Home  »  Complete Poetical Works by Henry Wadsworth Longfellow  »  Part II. The Golden Legend. V. VI. At Sea

Henry Wadsworth Longfellow (1807–1882). Complete Poetical Works. 1893.

Christus: A Mystery

Part II. The Golden Legend. V. VI. At Sea

THE WIND upon our quarter lies,

And on before the freshening gale,

That fills the snow-white lateen sail,

Swiftly our light felucca flies.

Around, the billows burst and foam;

They lift her o’er the sunken rock,

They beat her sides with many a shock,

And then upon their flowing dome

They poise her, like a weathercock!

Between us and the western skies

The hills of Corsica arise;

Eastward, in yonder long blue line,

The summits of the Apennine,

And southward, and still far away,

Salerno, on its sunny bay.

You cannot see it, where it lies.

Ah, would that never more mine eyes

Might see its towers by night or day!

Behind us, dark and awfully,

There comes a cloud out of the sea,

That bears the form of a hunted deer,

With hide of brown, and hoofs of black,

And antlers laid upon its back,

And fleeing fast and wild with fear,

As if the hounds were on its track!

Lo! while we gaze, it breaks and falls

In shapeless masses, like the walls

Of a burnt city.
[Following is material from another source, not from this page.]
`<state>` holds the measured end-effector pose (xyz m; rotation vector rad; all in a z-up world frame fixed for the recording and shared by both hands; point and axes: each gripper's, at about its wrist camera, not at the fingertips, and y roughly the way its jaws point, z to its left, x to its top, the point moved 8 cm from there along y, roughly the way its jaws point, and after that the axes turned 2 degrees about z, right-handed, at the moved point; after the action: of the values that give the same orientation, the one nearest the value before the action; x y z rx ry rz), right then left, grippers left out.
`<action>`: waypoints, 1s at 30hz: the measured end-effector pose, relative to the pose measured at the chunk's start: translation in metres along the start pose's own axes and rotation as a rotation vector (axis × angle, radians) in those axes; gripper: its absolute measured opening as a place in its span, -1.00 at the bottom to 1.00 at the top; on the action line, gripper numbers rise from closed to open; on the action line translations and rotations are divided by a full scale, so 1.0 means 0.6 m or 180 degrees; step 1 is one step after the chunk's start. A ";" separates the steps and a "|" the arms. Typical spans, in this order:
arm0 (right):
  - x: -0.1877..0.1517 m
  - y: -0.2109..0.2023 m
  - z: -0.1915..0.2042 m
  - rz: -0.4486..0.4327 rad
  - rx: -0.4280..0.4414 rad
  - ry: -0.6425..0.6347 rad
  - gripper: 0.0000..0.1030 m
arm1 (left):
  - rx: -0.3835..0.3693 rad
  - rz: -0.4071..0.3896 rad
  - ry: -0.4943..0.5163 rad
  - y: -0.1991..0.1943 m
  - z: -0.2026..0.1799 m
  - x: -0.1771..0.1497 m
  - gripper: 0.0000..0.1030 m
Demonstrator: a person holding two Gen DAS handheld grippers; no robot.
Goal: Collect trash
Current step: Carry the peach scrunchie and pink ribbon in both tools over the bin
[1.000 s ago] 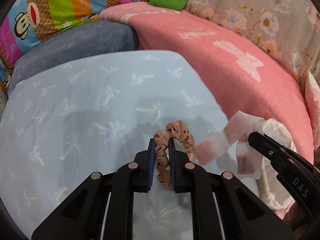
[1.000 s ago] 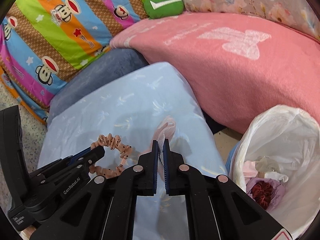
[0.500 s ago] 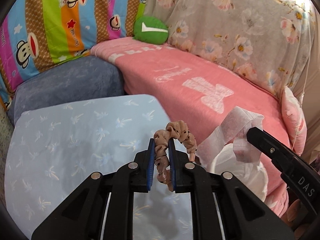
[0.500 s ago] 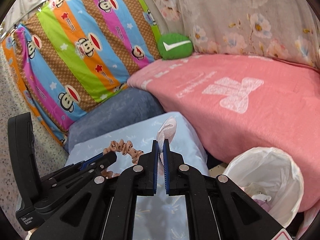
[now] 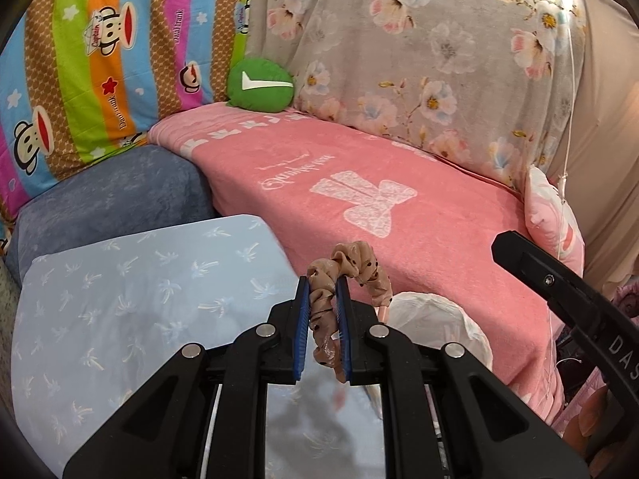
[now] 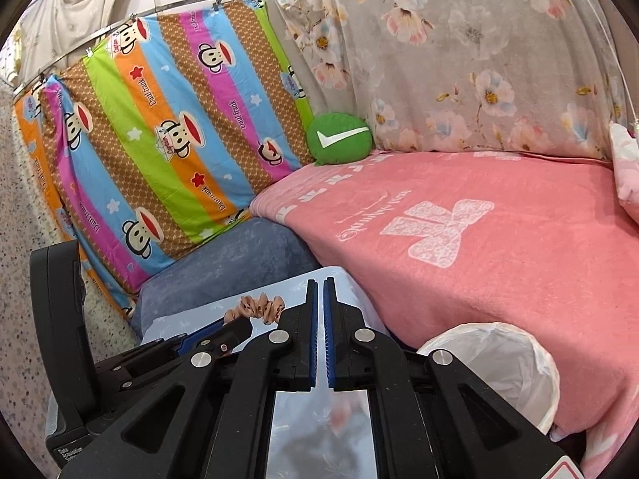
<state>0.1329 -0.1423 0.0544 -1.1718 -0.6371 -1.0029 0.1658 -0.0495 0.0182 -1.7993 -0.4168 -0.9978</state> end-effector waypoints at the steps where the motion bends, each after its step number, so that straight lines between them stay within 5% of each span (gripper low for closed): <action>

Broad and red

The fires of the descending sun

Glare through the windows, and o’erhead,

Athwart the vapors, dense and dun,

Long shafts of silvery light arise,

Like rafters that support the skies!

See! from its summit the lurid levin

Flashes downward without warning,

As Lucifer, son of the morning,

Fell from the battlements of heaven!

I must entreat you, friends, below!

The angry storm begins to blow,

For the weather changes with the moon.

All this morning, until noon,

We had baffling winds, and sudden flaws

Struck the sea with their cat’s-paws.

Only a little hour ago

I was whistling to Saint Antonio

For a capful of wind to fill our sail,

And instead of a breeze he has sent a gale.

Last night I saw Saint Elmo’s stars,

With their glimmering lanterns, all at play

On the tops of the masts and the tips of the spars,

And I knew we should have foul weather to-day.
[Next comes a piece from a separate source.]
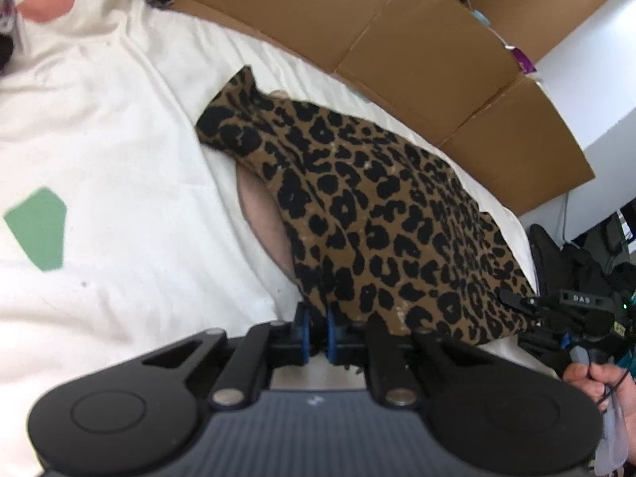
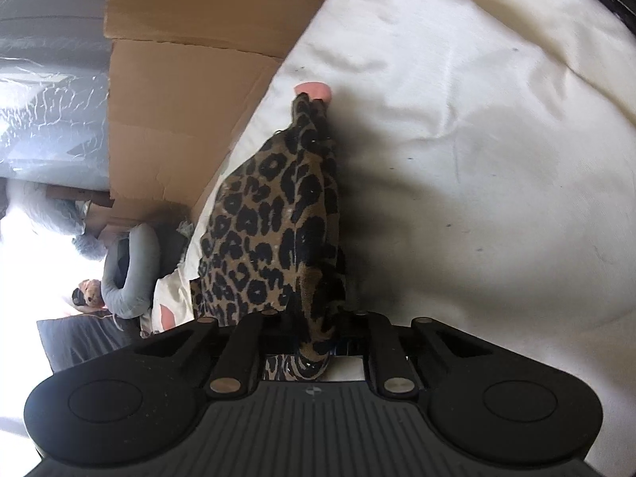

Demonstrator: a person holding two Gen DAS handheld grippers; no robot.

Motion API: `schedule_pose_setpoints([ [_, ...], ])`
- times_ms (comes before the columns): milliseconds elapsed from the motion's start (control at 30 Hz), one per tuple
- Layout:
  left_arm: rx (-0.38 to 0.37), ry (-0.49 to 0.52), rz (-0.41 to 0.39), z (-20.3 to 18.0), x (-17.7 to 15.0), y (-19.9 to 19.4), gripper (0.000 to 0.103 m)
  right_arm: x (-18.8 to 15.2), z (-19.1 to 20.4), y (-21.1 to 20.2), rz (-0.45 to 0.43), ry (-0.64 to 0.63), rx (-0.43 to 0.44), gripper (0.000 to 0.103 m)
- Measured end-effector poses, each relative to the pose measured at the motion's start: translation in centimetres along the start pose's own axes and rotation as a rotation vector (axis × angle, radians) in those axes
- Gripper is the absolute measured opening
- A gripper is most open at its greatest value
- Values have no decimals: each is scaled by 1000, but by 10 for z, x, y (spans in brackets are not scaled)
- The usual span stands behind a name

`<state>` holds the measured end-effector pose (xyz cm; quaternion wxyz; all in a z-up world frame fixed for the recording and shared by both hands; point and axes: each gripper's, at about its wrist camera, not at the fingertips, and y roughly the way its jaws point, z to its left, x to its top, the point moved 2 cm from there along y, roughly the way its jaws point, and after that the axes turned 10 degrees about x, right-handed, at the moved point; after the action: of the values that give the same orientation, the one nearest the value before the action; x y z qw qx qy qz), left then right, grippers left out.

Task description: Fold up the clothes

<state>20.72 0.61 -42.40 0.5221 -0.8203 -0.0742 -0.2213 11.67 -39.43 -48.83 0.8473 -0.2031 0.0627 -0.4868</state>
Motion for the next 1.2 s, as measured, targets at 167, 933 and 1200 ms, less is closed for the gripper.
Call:
schedule_pose_setpoints([
  [167, 3, -7, 16, -1, 3, -18, 8, -5, 9, -6, 26, -12, 16, 10],
  [933, 89, 25, 248, -16, -12, -25, 8, -43, 33, -18, 218, -141, -55, 10],
  [1200, 55, 58, 344, -34, -1, 0, 8, -25, 41, -23, 186, -186, -70, 9],
])
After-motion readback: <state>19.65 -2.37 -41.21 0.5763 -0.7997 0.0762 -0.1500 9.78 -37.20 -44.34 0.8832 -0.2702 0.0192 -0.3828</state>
Cheerily, my hearties! yo heave ho!

Brail up the mainsail, and let her go

As the winds will and Saint Antonio!

Do you see that Livornese felucca,

That vessel to the windward yonder,

Running with her gunwale under?

I was looking when the wind o’ertook her.

She had all sail set, and the only wonder

Is that at once the strength of the blast

Did not carry away her mast.

She is a galley of the Gran Duca,

That, through the fear of the Algerines,

Convoys those lazy brigantines,

Laden with wine and oil from Lucca.

Now all is ready, high and low;

Blow, blow, good Saint Antonio!

Ha! that is the first dash of the rain,

With a sprinkle of spray above the rails,

Just enough to moisten our sails,

And make them ready for the strain.

See how she leaps, as the blasts o’ertake her,

And speeds away with a bone in her mouth!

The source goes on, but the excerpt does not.